===== The data =====

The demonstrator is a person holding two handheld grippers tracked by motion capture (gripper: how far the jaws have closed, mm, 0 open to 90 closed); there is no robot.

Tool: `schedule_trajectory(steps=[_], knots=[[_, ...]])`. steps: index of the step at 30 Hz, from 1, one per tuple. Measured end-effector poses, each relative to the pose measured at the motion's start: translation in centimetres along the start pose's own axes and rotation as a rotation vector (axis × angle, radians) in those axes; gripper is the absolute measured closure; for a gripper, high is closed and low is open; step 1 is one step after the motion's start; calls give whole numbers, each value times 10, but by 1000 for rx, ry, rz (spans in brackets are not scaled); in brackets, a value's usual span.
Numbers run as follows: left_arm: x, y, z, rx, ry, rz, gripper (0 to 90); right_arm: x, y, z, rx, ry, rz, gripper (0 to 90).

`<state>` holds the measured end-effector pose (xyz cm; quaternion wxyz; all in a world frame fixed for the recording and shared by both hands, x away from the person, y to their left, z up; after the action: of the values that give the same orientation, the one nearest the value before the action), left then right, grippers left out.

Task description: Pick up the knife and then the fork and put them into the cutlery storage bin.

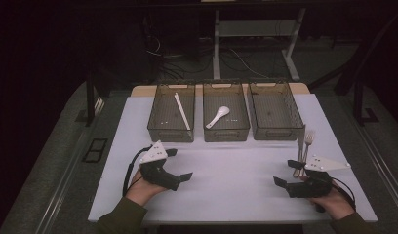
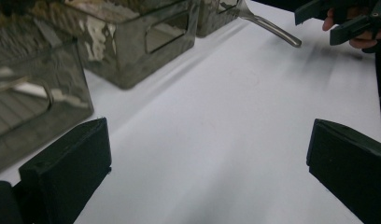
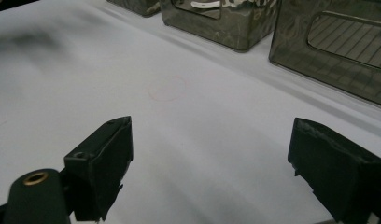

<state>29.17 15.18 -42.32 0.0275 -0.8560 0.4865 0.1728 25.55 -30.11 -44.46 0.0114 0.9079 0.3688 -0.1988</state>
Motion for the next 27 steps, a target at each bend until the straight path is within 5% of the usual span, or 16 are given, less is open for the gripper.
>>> schedule_trajectory(steps=[15, 21, 27], knots=[[-16, 4, 18, -33, -18, -4, 0, -16, 20, -16, 31, -71, 93, 162], [-15, 3, 19, -33, -27, 1, 0, -15, 40, -17, 64, -166, 192, 355], [-13, 4, 20, -41, -29, 1, 0, -15, 58, -18, 87, -227, 279, 687]])
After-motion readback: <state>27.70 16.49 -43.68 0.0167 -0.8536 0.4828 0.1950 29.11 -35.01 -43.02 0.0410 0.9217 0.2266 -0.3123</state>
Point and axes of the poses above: each handheld gripper's, and its own axes: x roughly forward along the jaws, z roughly out of its underside, y roughly to its right, the point moved 1 cm from there along x, roughly forward along the jaws, and after that the axes turned 9 degrees about y, right-handed, at the moved point
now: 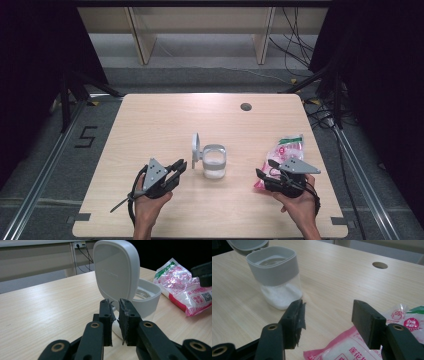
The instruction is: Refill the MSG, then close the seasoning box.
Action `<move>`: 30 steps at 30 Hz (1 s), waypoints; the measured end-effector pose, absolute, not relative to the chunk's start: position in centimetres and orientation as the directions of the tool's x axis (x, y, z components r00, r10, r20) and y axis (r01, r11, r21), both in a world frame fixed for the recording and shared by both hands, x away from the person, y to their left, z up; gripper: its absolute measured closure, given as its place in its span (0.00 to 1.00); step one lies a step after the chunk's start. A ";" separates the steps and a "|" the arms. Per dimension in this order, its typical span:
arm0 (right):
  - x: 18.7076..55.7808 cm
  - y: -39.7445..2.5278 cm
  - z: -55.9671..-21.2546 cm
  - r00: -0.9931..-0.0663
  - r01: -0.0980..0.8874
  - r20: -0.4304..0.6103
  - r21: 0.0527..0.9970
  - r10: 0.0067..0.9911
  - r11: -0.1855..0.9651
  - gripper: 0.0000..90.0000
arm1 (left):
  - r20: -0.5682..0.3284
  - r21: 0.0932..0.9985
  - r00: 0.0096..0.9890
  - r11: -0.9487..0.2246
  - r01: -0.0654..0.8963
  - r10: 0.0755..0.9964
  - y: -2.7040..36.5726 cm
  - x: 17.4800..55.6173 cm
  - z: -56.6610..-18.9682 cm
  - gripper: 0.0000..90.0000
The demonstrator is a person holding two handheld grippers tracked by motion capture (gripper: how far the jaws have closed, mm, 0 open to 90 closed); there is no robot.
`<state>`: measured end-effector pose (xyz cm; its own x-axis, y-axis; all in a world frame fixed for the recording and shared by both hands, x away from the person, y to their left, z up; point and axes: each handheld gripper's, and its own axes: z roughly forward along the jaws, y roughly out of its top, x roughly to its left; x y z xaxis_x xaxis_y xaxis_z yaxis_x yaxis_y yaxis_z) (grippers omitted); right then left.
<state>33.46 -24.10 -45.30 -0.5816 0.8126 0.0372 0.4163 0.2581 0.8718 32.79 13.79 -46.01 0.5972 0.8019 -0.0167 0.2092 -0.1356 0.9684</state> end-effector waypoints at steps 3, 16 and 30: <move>33.2 -23.8 -45.4 -0.584 0.428 0.050 0.867 0.810 0.255 0.48 | -0.011 0.971 0.591 -0.132 0.197 0.806 13.8 33.1 -45.7 0.90; 33.0 -23.6 -45.8 -0.603 0.419 0.042 0.866 0.796 0.272 0.48 | -0.008 0.971 0.596 -0.136 0.195 0.803 13.3 34.6 -45.2 0.96; 33.1 -23.5 -45.9 -0.628 0.388 0.010 0.871 0.778 0.302 0.48 | -0.012 0.973 0.606 -0.130 0.191 0.796 12.5 35.3 -44.6 0.99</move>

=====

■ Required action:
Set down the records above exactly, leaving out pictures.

■ Solution to this problem:
The demonstrator is a person holding two handheld grippers tracked by motion capture (gripper: how far the jaws have closed, mm, 0 open to 90 closed); there is no robot.

Tool: `schedule_trajectory(steps=[_], knots=[[_, ...]])`. steps: index of the step at 30 Hz, from 1, one per tuple. Measured end-effector poses, each relative to the pose measured at the motion's start: translation in centimetres along the start pose's own axes and rotation as a rotation vector (axis × angle, radians) in those axes; gripper is the absolute measured closure; for a gripper, high is closed and low is open; step 1 is one step after the motion's start; calls give whole numbers, each value times 10, but by 1000 for rx, ry, rz (spans in brackets are not scaled); in brackets, a value's usual span.
Numbers run as follows: left_arm: x, y, z, rx, ry, rz, gripper (0 to 90); right_arm: x, y, z, rx, ry, rz, gripper (0 to 90).

`<state>` holds the measured end-effector pose (xyz cm; quaternion wxyz; all in a world frame fixed for the recording and shared by both hands, x away from the person, y to their left, z up; after the action: of the values that give the same orientation, the one nearest the value before the action), left then right, grippers left out.

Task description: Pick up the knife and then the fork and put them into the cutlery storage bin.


<state>29.17 15.18 -42.32 0.0275 -0.8560 0.4865 0.1728 25.55 -30.11 -44.46 0.0114 0.9079 0.3688 -0.1988</state>
Motion for the next 27 steps, a target at each bend until the straight path is within 5% of the usual span, or 16 are given, less is open for the gripper.
>>> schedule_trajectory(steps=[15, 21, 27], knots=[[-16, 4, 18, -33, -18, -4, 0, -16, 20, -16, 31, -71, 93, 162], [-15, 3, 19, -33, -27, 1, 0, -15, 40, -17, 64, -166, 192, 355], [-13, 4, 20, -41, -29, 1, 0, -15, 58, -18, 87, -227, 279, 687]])
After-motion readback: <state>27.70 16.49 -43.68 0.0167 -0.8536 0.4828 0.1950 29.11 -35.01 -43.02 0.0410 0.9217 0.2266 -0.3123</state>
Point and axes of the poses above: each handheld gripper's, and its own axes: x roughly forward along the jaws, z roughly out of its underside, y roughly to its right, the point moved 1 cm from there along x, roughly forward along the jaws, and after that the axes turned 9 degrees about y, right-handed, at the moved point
now: 
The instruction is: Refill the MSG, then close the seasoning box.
Action `<move>`: 30 steps at 30 Hz (1 s), waypoints; the measured end-effector pose, absolute, not relative to the chunk's start: position in centimetres and orientation as the directions of the tool's x axis (x, y, z components r00, r10, r20) and y axis (r01, r11, r21), both in a world frame fixed for the recording and shared by both hands, x away from the person, y to their left, z up; gripper: its absolute measured closure, given as its place in its span (0.00 to 1.00); step one lies a step after the chunk's start. A ";" separates the steps and a "|" the arms. Per dimension in this order, its typical span:
arm0 (right):
  - x: 18.7076..55.7808 cm
  - y: -39.7445..2.5278 cm
  - z: -55.9671..-21.2546 cm
  - r00: -0.9931..-0.0663
  - r01: -0.0980..0.8874
  - r20: -0.4304..0.6103
  - r21: 0.0527..0.9970
  - r10: 0.0067..0.9911
  - r11: -0.1855..0.9651
  - gripper: 0.0000..90.0000
arm1 (left):
  - r20: -0.5682..0.3284
  - r21: 0.0932..0.9985
  - r00: 0.0096..0.9890
  - r11: -0.9487..0.2246
  - r01: -0.0654..0.8963
  - r10: 0.0755..0.9964
  - y: -2.7040..36.5726 cm
  - x: 17.4800..55.6173 cm
  - z: -56.6610..-18.9682 cm
  - gripper: 0.0000..90.0000
The demonstrator is a person holding two handheld grippers tracked by motion capture (gripper: how far the jaws have closed, mm, 0 open to 90 closed); there is no robot.
`<state>`: measured end-effector pose (xyz cm; its own x-axis, y-axis; all in a world frame fixed for the recording and shared by both hands, x away from the person, y to their left, z up; point and axes: each handheld gripper's, and its own axes: z roughly forward along the jaws, y roughly out of its top, x roughly to its left; x y z xaxis_x xaxis_y xaxis_z yaxis_x yaxis_y yaxis_z) (grippers omitted); right then left.
<state>33.46 -24.10 -45.30 -0.5816 0.8126 0.0372 0.4163 0.2581 0.8718 32.79 13.79 -46.01 0.5972 0.8019 -0.0167 0.2092 -0.1356 0.9684</state> end-effector waypoints at steps 3, 16 and 30: <move>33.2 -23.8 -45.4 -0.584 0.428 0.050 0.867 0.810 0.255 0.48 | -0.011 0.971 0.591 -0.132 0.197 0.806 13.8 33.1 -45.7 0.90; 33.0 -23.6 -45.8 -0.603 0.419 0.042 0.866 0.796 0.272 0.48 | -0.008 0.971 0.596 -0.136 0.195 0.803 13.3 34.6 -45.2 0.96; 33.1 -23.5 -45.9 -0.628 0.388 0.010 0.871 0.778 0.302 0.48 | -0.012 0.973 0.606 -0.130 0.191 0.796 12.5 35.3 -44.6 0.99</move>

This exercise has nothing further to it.